Tuesday, May 08, 2007

Billy Collins

We have become beautiful without even knowing it.

I am happy to say that I now know some of the work of U.S. Poet Laureate Billy Collins. Nick Gough turned me to The Art of Drowning, a collection whose title poem scoffs at the old notion of life-flashing-before-your-eyes. He seems to muse that there is some senseless anxiety at work—“crushing decades in the vice of your final desperate seconds.”

To me, there doesn’t seem to be anything ill-considered in Collins’ poems. He exalts the mundane, the pleasurable, the simple, and does it with a smile on his face. He pokes fun at how art seems to be a vehicle of sadness or regret or escape. He is unafraid to communicate satisfaction. After a meal of risotto and wine...

I am swaying now in the hour after dinner,
a citizen tilted back on his chair
a creature with a full stomach—
something you don’t hear much about in poetry,
that sanctuary of hunger and deprivation.
You know: the driving rain, the boots by the door,
small birds searching for berries in winter
but tonight, the lion of contentment
has placed a warm, heavy paw on my chest

Then we will slip below the surface of the night
into miles of water,drifting down and down
to the dark, soundless bottom
until the weight of dreams pulls us lower still,
below the shale and layered rock,
beneath the strata of hunger and pleasure,
into the broken bones of the earth itself,
into the marrow of the only place we know.

I love that his dreams aren’t rising us higher still over such and such…but makes the point that we are descending into someplace "below," trying to return to a sense of happiness that lies deep within us, not in some foreign country celestialized in the clouds of an unknown horizon.

There are some great poems in this book. I love “Death Beds,” “On Turning Ten,” and “Conversion.” The narrator in the latter, after listening for months to only one story, a parable of lost sheep or blighted vineyard, he says,

Then I would remove my helmet of opinions
and walk into the public streets
revealing the soft brown mushroom of my new head.

At this point he steps back from his months of study and looks at things in new ways even still. To me this arrives at an essential essence of poetry and spirituality. The open mind continually grasping for greater light, and ever willing to remove our helmets of opinion to take anew that fresh and frightening look.


tiffany said...

James (of James & DeDe) is my brother and I found your site from theirs. I have to say that I adore Billy Collins. "On Turning Ten" is one of my absolute favorites and for a period of a few months my little boy asked me to read it to him every night.

The only thing better than a Billy Collins poem is listening to Billy Collins reading one of his poems.

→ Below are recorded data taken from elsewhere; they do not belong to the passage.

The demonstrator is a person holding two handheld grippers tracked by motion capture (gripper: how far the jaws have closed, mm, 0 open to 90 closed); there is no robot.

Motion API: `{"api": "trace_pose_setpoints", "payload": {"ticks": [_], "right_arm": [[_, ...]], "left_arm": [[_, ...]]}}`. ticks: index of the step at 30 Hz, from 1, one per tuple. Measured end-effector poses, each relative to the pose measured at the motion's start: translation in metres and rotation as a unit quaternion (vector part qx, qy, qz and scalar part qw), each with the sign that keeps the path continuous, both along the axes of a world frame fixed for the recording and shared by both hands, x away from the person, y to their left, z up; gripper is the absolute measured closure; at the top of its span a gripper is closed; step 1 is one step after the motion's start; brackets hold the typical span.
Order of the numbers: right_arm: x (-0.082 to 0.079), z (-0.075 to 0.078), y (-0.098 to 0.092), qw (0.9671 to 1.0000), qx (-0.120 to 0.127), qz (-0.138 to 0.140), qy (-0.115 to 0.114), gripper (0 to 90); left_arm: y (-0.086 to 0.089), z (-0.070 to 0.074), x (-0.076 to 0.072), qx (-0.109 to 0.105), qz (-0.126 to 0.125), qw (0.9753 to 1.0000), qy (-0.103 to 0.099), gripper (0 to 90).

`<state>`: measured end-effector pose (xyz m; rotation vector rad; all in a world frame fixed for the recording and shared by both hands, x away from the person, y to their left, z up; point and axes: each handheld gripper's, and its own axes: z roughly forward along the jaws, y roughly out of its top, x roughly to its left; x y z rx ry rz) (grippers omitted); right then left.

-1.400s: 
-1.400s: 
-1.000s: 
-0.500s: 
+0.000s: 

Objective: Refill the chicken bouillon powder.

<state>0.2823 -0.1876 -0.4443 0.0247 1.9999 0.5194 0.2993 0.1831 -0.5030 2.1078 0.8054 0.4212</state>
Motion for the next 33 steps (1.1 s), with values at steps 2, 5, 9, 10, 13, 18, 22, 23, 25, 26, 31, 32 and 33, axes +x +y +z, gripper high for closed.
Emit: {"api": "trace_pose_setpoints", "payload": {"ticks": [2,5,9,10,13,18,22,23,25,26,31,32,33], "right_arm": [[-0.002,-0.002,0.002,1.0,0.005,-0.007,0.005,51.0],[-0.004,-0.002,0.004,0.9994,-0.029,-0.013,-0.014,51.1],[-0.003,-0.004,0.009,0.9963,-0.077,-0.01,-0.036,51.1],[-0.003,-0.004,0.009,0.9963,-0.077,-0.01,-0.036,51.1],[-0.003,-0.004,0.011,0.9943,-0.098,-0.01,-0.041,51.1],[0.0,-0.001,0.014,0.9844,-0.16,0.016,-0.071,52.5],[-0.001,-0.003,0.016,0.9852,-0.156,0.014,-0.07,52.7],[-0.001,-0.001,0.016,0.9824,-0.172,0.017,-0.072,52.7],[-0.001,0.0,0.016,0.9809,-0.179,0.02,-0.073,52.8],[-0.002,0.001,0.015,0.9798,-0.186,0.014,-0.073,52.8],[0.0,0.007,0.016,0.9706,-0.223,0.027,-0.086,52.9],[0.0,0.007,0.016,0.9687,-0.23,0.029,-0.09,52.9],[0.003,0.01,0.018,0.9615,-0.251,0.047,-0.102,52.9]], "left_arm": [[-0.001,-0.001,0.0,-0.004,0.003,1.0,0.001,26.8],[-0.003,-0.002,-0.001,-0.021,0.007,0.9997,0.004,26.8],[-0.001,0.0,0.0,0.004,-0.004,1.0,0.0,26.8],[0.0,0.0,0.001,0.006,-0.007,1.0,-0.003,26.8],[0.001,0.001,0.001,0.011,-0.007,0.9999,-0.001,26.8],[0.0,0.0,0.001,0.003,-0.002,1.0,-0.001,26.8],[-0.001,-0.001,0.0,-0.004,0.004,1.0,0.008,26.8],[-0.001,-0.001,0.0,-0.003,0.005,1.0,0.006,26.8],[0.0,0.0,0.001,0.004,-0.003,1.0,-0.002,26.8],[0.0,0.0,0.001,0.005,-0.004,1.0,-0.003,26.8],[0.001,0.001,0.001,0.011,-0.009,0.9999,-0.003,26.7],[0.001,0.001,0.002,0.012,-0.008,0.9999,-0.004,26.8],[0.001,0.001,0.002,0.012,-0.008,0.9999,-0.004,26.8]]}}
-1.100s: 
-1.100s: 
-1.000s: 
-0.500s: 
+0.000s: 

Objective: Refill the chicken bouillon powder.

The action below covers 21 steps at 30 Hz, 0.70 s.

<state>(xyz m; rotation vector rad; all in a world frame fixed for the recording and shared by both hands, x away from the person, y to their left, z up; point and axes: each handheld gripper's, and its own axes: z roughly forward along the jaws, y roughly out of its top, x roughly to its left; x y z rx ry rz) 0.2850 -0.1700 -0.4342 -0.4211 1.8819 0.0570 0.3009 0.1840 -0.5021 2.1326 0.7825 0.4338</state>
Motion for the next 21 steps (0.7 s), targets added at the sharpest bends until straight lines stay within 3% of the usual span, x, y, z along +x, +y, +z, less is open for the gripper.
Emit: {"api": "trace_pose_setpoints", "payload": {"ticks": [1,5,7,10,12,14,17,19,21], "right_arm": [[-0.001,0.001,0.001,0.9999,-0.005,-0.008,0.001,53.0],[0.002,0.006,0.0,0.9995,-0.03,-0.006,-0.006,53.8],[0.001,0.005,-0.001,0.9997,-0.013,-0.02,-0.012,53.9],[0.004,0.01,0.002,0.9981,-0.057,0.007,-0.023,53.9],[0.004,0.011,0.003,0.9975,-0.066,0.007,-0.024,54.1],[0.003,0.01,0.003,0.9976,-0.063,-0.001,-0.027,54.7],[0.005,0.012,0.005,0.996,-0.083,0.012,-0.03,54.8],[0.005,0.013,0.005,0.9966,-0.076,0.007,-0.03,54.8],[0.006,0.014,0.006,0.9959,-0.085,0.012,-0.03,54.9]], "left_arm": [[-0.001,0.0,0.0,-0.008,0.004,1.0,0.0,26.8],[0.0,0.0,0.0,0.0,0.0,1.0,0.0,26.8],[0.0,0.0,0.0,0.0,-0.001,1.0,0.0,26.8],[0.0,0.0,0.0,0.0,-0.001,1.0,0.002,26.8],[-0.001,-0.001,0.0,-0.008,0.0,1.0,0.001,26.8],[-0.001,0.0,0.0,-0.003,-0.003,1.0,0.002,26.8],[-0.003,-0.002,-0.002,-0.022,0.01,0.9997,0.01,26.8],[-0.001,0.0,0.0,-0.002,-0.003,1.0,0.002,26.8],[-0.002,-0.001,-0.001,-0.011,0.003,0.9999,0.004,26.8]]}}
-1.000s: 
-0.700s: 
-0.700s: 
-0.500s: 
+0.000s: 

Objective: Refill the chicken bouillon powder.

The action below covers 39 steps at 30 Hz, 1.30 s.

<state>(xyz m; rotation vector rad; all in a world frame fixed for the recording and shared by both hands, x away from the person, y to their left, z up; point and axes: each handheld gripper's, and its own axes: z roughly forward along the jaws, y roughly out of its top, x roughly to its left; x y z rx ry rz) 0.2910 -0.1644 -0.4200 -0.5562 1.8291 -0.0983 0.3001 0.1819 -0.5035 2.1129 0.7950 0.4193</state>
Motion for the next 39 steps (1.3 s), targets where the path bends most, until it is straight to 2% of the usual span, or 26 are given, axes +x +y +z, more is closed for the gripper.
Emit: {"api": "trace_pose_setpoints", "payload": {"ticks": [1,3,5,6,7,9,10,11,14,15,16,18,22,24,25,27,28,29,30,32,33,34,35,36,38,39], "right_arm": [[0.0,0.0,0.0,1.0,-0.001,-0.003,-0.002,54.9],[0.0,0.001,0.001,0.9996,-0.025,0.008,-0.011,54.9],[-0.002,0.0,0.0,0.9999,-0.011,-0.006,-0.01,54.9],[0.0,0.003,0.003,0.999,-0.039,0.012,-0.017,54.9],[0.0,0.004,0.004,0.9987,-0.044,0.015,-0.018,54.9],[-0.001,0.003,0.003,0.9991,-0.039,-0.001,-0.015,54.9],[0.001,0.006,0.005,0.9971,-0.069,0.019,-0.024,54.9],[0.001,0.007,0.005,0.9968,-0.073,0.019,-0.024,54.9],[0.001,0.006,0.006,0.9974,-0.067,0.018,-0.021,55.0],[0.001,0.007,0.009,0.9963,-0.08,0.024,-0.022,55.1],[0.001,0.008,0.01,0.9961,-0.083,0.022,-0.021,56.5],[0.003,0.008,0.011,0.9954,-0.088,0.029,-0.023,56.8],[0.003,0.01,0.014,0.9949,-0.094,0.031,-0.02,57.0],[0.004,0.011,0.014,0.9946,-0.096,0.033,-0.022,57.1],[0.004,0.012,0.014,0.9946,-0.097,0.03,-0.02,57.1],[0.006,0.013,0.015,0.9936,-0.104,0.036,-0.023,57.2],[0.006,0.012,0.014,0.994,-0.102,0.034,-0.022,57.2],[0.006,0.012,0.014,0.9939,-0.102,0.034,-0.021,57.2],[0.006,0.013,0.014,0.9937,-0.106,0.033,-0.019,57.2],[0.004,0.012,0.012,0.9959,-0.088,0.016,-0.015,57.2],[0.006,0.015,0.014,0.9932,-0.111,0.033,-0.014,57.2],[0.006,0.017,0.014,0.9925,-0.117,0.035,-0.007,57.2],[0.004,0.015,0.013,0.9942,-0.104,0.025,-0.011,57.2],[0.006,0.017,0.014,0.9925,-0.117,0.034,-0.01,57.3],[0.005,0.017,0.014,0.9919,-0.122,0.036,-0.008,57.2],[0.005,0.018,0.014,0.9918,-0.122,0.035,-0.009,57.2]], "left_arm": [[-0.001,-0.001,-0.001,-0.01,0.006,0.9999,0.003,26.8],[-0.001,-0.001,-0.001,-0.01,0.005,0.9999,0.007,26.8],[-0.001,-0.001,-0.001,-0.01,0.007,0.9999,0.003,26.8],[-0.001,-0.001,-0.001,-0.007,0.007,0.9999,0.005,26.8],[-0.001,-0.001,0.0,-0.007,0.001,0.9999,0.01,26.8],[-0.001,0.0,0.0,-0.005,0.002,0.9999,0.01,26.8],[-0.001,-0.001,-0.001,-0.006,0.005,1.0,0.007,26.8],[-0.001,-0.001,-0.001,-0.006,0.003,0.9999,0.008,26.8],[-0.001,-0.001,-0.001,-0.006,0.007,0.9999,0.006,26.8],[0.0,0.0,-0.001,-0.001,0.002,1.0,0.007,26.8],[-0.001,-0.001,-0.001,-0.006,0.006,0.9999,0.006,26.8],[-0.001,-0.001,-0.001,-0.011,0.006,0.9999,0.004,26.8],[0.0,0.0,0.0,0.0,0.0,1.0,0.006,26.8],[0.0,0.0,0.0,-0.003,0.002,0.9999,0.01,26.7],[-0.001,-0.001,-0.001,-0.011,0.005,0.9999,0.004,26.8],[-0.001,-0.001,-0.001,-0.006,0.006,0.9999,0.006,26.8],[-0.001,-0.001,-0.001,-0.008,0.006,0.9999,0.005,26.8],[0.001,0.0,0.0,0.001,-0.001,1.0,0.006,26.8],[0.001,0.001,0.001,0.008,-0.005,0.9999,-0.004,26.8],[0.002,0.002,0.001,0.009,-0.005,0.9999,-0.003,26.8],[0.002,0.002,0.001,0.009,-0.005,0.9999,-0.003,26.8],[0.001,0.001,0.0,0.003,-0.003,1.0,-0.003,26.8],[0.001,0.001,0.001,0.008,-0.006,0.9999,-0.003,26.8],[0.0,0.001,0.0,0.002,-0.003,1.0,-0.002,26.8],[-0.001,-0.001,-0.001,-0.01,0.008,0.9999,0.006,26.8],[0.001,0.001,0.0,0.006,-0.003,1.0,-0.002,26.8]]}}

I have a couple of his CDs and his voice adds even more character and richness to his genius words. I especially like his live reading. Mmmm good!

Les M. Blake said...


You have a very cool brother.

You also have a very cool blog.

I somehow managed to get through four years of college majoring in English without having heard of Billy Collins. I'm a big fan of the conversational style that isn't so hoity toity T.S. Eliot. He just says what he wants to say. I love the thought of your little boy asking you to read him poetry before bedtime. I'll for sure look into some Audio versions!

Nick said...

I love that Collins has no issue being poetic about lifes most satisfying moments. "the lion of contentment has placed a warm, heavy paw on my chest". Thats great material!

My moms been sick on and off for the last couple years and about a year ago I read her Collins poems while she laid in bed. The poetry is so lighthearted and relatable and in general uplifting.